The C word

Le mois dernier, j’ai appelé ma copine Brigitte pour lui souhaiter son anniversaire. Je n’avais plus de nouvelles depuis un moment et n’osais pas trop en prendre tant j’étais mal tombée la dernière fois. Là encore, je n’ai parlé qu’à son mari. Qui m’a appris qu’après son cancer du sein d’il y a deux ans et sa tumeur cérébrale de l’an dernier, Brigitte venait de passer presque un mois à l’hôpital pour soigner une méningite.
Depuis, l’idée de tomber gravement malade me hante. Parfois, elle m’empêche de dormir la nuit. Je sais que je pète la forme, que j’ai toujours eu une solide constitution et que je suis encore relativement jeune. Je sais aussi que rien de tout ça n’est une garantie. Et je panique d’avance à l’idée des problèmes matériels que me poserait un arrêt de travail prolongé. Comme tous les indépendants, j’ai une couverture sociale merdique et des frais fixes importants. Donc financièrement, déjà, ce serait une catastrophe. Et puis si je devais, par exemple, être opérée et subir une chimiothérapie, je devrais rentrer en France. Comme je suis très isolée dans Monpatelin, il faudrait probablement que j’aille m’installer chez mes parents le temps du traitement. Ce qui signifie qu’en plus de tout le reste, je devrais supporter l’absence de Hawk. Je sais qu’il essaierait de me rejoindre mais ce n’est pas vraiment comme si on pouvait trouver des boulots d’informaticien en claquant des doigts dans le contexte économique actuel. Et je ne vous parle même pas de ma mauviétitude (mauvietterie?) absolue face à la douleur physique.
Si je pense à tout ça maintenant, ce n’est pas juste parce que je vieillis et que j’ai un exemple malheureux dans mon entourage. Jusqu’à l’année dernière, je ne tenais pas beaucoup à la vie et n’avais guère de projets d’avenir. Oh, j’aimais être là, j’avais conscience de ma chance et j’essayais d’en profiter un maximum. Mais dans le fond, tout ça m’était relativement égal. Ce n’est plus le cas aujourd’hui. Je suis heureuse avec Hawk, vraiment heureuse; je déborde d’envies à concrétiser et je redoute tout ce qui pourrait casser mon bel élan. Une petite voix en moi me souffle que tant de bonheur, c’est un peu indécent et que ça ne peut pas durer – qu’il va forcément falloir passer à la caisse un jour. J’essaie de me raisonner, de me dire que les choses ne fonctionnent pas ainsi – qu’il n’y a pas de comptabilité karmique. Que me ronger les sangs ne sert pas à grand-chose, voire pourrait s’avérer contre-productif puisqu’il est désormais admis que le stress est un facteur de développement des cancers. Néanmoins, l’inquiétude est toujours là au fond de moi.
Je vais faire tout mon possible pour pallier d’avance les problèmes matériels que provoquerait un arrêt de travail longue durée. Augmenter les garanties de ma mutuelle, par exemple. Et puis m’attacher à avoir une alimentation saine, reprendre une activité physique (sans doute du yoga ou du Pilates) dans la même salle de sport que Hawk. A défaut d’éliminer tous les risques de maladie, ça les diminuera certainement. Le reste ne dépend pas de moi – et cette idée m’est insupportable, moi qui m’efforce tant de tout contrôler dans ma vie.
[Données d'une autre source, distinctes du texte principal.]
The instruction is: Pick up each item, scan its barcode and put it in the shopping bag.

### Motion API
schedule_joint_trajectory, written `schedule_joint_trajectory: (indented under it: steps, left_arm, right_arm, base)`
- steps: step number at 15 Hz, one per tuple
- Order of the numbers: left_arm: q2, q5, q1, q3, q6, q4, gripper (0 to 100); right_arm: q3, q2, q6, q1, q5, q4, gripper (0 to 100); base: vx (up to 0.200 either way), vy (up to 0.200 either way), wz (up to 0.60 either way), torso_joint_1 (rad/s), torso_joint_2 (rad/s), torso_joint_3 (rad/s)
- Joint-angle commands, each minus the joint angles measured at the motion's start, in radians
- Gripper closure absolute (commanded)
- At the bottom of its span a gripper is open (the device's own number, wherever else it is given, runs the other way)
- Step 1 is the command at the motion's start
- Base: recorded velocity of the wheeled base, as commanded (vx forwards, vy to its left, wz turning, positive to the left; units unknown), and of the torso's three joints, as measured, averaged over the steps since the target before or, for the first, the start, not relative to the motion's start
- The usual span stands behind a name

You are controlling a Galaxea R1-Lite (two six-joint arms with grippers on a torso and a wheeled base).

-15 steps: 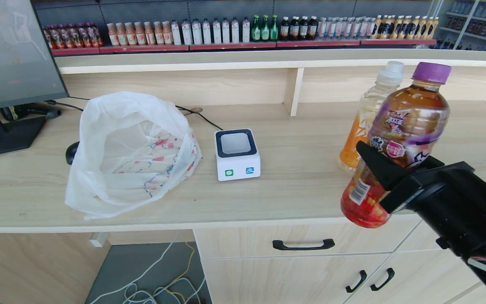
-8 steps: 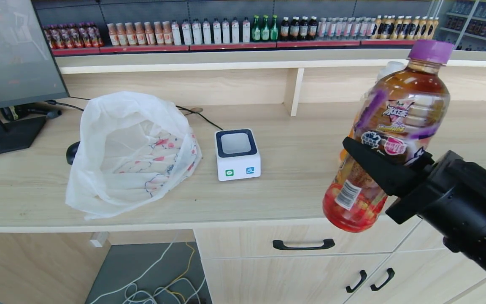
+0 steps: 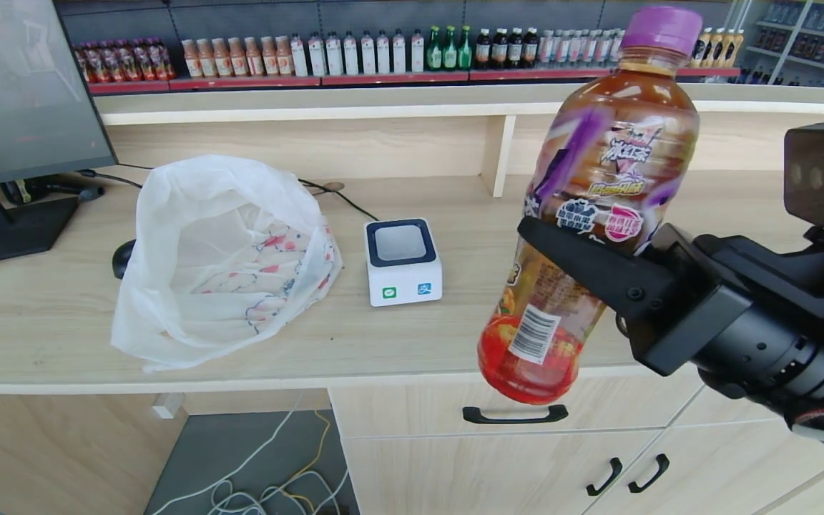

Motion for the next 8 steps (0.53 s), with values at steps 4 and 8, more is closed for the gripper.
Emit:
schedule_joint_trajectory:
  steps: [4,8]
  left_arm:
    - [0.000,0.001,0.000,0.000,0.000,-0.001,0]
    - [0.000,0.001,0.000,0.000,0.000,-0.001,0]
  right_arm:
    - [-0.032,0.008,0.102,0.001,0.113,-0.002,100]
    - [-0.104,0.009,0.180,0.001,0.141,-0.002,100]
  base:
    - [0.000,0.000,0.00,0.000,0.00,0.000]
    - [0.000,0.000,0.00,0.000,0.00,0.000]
3 réflexions sur “The C word”

  1. Je lis ton blog avec grand plaisir depuis des mois et je profite de ce post pour placer enfin un commentaire. Pour être « gravement malade » je peux te dire qu’on reste vivant jusqu’au bout et que rien ne casse les élans de ceux qui sont passionnés et tissés de projets. On trouve toujours la force de s’adapter pour se nourrir de ses importants. Mon corps a beau me fixer des frontières qui parfois m’exaspèrent, il ne m’empêchera jamais d’Etre en grand et de donner le meilleur de ce que je suis à ceux que j’aime. Faire, donner et savourer chaque instant. La capacité au bonheur permet de se dépasser quels que soient les événements 😉

  2. Oh, c’est bien que tu te manifestes, ça me permet de rajouter ton blog dans mes liens et de ne plus passer par chez Chucky pour te lire! 😉

    Pour le reste, je crois qu’on ne peut pas prévoir d’avance comment on réagira face à une épreuve donnée. Certains révèlent du courage, d’autres se laissent anéantir; j’aime à penser que je suis quelqu’un de combattif mais réellement, je n’en sais rien. Et j’espère ne jamais avoir à le découvrir.
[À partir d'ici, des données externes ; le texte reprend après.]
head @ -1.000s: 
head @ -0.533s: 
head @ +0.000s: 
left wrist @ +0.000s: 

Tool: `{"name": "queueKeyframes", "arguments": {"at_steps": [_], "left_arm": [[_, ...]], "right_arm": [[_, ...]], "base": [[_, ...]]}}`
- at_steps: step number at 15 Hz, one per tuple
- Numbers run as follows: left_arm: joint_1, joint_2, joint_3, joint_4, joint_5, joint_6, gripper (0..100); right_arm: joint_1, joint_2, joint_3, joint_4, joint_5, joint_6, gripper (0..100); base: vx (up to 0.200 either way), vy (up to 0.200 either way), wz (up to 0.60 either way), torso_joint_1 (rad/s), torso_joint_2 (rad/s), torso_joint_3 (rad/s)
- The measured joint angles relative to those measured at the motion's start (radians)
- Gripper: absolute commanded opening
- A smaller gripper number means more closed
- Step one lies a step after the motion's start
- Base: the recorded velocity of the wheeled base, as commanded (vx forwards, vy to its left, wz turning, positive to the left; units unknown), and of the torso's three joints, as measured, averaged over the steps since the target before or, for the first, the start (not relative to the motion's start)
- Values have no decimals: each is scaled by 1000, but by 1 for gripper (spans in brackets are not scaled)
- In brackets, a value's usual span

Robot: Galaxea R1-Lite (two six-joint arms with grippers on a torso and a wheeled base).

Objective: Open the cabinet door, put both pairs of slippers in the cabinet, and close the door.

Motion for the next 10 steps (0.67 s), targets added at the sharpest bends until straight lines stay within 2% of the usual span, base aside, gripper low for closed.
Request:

  3. Avec la pancarte « cancers, tromboses et autres joyeusetés » accrochée à la devanture de la bâtisse familiale, je ne peux moi-même que partager tes craintes.
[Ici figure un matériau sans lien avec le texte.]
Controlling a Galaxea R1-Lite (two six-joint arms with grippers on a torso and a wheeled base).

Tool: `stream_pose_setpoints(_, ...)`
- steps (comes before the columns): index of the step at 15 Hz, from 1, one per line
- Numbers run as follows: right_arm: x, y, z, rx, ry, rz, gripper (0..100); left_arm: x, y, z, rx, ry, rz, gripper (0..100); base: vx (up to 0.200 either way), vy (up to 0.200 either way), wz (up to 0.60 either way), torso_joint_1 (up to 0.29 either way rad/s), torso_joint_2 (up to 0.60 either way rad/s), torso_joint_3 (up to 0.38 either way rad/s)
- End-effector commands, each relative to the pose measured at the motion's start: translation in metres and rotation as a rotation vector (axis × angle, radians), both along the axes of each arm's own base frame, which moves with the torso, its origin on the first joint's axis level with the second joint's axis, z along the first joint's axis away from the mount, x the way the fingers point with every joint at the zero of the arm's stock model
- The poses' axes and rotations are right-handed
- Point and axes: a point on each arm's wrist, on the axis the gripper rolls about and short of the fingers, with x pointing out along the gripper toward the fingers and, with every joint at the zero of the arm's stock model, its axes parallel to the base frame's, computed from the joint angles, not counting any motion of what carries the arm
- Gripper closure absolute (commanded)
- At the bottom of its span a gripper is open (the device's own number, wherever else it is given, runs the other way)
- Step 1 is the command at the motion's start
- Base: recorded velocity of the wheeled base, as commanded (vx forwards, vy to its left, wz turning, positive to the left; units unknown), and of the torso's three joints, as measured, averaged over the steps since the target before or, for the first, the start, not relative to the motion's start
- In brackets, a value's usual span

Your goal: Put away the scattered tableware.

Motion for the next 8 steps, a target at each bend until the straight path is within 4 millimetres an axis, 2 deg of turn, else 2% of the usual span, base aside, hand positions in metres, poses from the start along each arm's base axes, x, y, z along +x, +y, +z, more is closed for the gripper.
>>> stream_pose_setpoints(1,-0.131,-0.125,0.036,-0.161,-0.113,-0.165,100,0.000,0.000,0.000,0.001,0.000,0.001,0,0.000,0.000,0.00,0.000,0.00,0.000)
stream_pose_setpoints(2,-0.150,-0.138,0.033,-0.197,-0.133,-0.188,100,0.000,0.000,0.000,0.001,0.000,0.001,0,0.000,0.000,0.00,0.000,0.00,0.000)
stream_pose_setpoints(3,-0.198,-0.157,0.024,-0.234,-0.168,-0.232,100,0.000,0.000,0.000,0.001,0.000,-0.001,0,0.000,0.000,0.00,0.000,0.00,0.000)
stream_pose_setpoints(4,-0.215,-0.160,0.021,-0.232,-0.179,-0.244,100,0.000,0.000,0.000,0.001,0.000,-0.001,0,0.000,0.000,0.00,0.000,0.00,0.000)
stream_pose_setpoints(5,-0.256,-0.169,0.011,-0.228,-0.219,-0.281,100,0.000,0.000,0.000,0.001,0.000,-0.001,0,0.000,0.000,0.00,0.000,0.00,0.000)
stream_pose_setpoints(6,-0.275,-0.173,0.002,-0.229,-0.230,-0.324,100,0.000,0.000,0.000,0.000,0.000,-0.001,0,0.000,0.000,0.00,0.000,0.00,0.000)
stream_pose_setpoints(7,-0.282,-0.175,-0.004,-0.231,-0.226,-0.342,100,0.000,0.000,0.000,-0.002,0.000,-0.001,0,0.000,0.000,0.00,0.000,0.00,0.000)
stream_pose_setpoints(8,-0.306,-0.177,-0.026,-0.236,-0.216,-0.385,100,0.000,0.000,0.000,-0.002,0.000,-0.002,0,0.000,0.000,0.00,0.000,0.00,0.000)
    La pièce est tombée il y a 3 ans, quand ma mère a eu son 2è cancer (pour fêter les 10 ans du 1er): « fillotte, profite, tu ne sais pas ce qui peut te tomber dessus
    demain ».

    Je ne ris jamais quand on me dit « bonne année, et bonne santé parce que c’est le plus important » sur le ton de la rigolade.

    Ma devise c’est « on ne regrette que ce qu’on n’a pas fait ». Il suffit que je m’imagine en train de crever dans mon lit, sans plus aucune force pour me battre, pour remiser au grenier mes hésitations à faire ou vivre telle ou telle chose.
    Agir plutôt que cogiter.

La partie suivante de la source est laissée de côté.